It may surprise you to learn that the average date has only 23 calories. Five to six nutritious and delicious dates, or 1/4 cup of chopped dates, equals one serving. The National Cancer Institute recommends that you eat a minimum of five servings of fruits and vegetables a day for better health. This recommendation is part of a low-fat, high-fiber diet to help reduce the risk of some types of cancer. A handful of dates will help you meet the five-a-day goal. It's easy to remember: 5 A Day for Better Health!
Dates are a sweet and good source of dietary fiber. Many studies show that diets low in fat and high in fiber-containing foods are associated with reduced risks of some types of cancer.
The National Cancer Institute recommends that you consume 20 to 35 grams of dietary fiber per day. Dates are a "good source" of fiber. A serving of power-packed dates, just five to six of them, can help you meet this daily recommendation by providing three grams of dietary fiber.

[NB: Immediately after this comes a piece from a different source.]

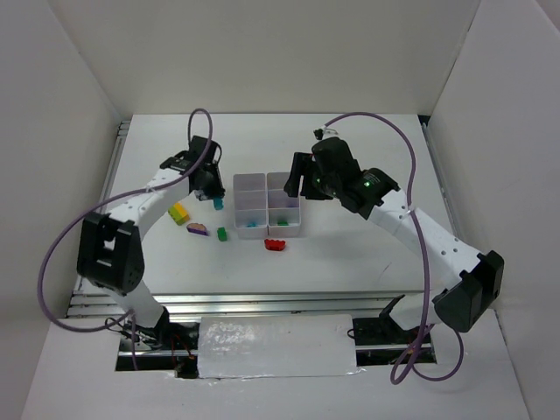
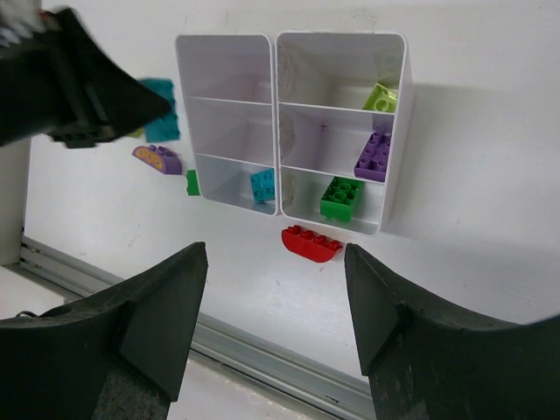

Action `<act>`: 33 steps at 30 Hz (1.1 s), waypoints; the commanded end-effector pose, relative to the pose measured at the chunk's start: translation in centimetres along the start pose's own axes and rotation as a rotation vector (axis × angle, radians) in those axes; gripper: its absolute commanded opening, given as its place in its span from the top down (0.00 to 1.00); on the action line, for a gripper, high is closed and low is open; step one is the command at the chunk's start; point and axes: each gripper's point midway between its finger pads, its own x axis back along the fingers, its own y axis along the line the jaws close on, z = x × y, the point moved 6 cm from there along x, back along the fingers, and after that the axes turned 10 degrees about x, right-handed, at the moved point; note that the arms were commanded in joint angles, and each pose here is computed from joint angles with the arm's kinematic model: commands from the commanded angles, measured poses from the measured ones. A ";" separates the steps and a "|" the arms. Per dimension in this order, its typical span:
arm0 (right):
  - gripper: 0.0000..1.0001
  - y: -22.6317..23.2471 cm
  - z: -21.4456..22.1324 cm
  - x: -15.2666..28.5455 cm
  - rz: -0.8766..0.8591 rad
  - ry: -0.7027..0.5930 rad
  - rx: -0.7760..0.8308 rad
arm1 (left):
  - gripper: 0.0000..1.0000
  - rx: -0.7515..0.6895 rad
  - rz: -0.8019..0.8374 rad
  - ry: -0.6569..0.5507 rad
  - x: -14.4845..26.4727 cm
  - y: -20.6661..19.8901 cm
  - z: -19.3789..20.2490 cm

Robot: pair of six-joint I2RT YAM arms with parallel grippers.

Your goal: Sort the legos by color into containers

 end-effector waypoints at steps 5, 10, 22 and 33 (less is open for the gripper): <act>0.29 0.1 -2.1 -0.3 -0.031 -0.045 0.014 | 1.00 -0.153 0.503 -0.196 7.9 -5.0 -2.4; 0.29 -0.9 -2.8 -0.1 0.002 -0.040 0.028 | 1.00 -0.460 0.743 -0.220 10.1 -6.0 -0.3; 0.28 -4.7 -3.4 1.0 0.052 -0.028 0.004 | 1.00 -0.904 0.736 -0.249 10.6 -9.2 2.3; 0.28 -5.1 -3.3 1.3 0.053 -0.040 0.027 | 1.00 -0.910 0.618 -0.220 7.3 -8.5 4.0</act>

This is 14% of your recommended daily intake of dietary fiber.
Fiber comes in two forms—soluble and insoluble. Each serves a valuable function. Insoluble fiber increases the rate at which food moves through the digestive system. Soluble fiber may help control diabetes by decreasing elevated blood glucose levels. Soluble fiber also has been found to help lower serum cholesterol levels, particularly undesirable low density lipoprotein (LDL) cholesterol.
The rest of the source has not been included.